# Rotating Integers

While working on the Project Euler problem, Circular Primes, I needed to write a function which would rotate the digits of an integer. An example would be where we start with $$197$$ and rotate by a digit to yield $$971$$, followed by $$719$$.

I thought about the problem and my first instinct was to decompose the integer into a vector of integer digits, e.g. [1, 9, 7], and then subsequently manipulate the list, popping off the first element and re-attaching it to the back. However, this seemed to be computationally expensive because either I would be dynamically reallocating memory $$n$$ times for an integer of length $$n$$ or for a vector of the same length I would need to shift the position of each element $$n$$ times with $$n$$ assignments for each rotation.

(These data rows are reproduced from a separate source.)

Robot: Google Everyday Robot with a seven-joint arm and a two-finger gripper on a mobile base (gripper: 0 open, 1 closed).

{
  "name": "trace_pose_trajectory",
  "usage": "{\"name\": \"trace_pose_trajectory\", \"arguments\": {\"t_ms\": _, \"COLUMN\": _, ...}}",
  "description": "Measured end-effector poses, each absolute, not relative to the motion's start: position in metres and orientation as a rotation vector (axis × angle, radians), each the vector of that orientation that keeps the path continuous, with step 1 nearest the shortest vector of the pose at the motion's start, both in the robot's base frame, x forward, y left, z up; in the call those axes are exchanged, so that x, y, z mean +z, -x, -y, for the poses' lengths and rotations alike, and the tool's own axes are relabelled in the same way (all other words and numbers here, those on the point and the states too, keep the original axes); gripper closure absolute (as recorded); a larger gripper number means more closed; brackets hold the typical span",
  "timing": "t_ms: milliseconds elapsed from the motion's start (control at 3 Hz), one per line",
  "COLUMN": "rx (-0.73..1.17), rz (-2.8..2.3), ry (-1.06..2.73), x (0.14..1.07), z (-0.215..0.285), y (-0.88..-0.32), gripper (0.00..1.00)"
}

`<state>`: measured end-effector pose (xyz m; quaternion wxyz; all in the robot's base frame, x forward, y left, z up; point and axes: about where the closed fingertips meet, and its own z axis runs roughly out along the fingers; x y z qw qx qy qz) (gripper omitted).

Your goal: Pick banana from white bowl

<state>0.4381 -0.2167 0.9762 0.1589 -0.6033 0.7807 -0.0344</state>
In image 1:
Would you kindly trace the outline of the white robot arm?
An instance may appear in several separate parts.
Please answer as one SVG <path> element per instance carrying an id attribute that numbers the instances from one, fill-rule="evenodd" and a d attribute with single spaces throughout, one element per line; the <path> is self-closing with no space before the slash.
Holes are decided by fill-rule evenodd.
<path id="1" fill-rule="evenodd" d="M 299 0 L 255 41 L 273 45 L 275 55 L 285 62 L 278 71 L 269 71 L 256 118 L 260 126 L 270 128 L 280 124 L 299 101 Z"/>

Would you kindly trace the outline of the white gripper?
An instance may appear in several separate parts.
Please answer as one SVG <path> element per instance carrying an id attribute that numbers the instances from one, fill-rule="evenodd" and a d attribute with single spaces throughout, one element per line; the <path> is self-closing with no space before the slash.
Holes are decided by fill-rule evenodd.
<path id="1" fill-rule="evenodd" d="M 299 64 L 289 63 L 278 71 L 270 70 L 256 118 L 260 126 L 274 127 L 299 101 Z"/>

Another approach would be to do this computationally in a much more efficient manner. I would still be executing a large number of operations, but all of those operations are fairly cheap in Julia.

Since I want to pre-allocate an array to store all of the rotations, I need to know the number of digits in the number. I used a snippet of code from my post on Counting Digits to handle determining the length of an integer.

function countdigits(x::Integer)
digit_len = 1
k = 10
while x % k != x
digit_len += 1
k *= 10
end
digit_len
end

The algorithm I constructed works as follows. I have a function, rotate, of arity $$1$$ which accepts a single integer, $$n$$.

We use the countdigits function to determine the length, $$l$$, of the integer and assign that to a variable, since we'll need to re-use this value several times.

We pre-allocate an array, $$R$$, of length $$l$$ and assign $$n$$ to the first index of $$R$$.

Next, we will iterate over the range where $$1 \leq k \leq l-1$$. For each iteration, we make two computations to determine $$p_1$$ and $$p_2$$ where,

$p_1 = \Big\lfloor \frac{R_k}{10^{l-1}} \Big\rfloor \text{ and }\,,$ $R_{k} \equiv p_2 \pmod{10^{l-1}}\,.$

Once we have determined the $$p_i$$ values, we set the $$k+1$$ index of $$R$$ by,

$R_{k+1} = p_1 + p_2 \cdot 10\,.$

Finally, $$R$$ is returned. The Julia implementation of this algorithm is provided below.

function rotate(n::Integer)
len = countdigits(n)
rots = zeros(Int, len)
rots[1] = n

for k in 1:len-1
(p1, p2) = (fld(rots[k], 10^(len-1)),
mod(rots[k], 10^(len-1)))
rots[k+1] = p1 + p2 * 10
end

return rots
end

One point of note that if $$n$$ has any $$0$$ digits, then it will impact the overall symmetry of the rotated sequence since when any number is preceeded with $$0$$, the $$0$$ is generally ignored.

@testset "rotate" begin
@test rotate(12) == [12, 21]
@test rotate(123) == [123,231,312]
@test rotate(1234) == [1234, 2341, 3412, 4123]
@test rotate(120804) == [120804, 208041, 80412,
804120, 41208, 412080]
end

>  Test Summary: | Pass  Total
>  rotate        |    4      4

Later on I found there is actually a Julia function which handles the behavior of circular rotation of elements of a vector, circshift, which accepts a vector and a shift amount. Left and right shifts can be done by passing in positive or negative integers for the shift amount.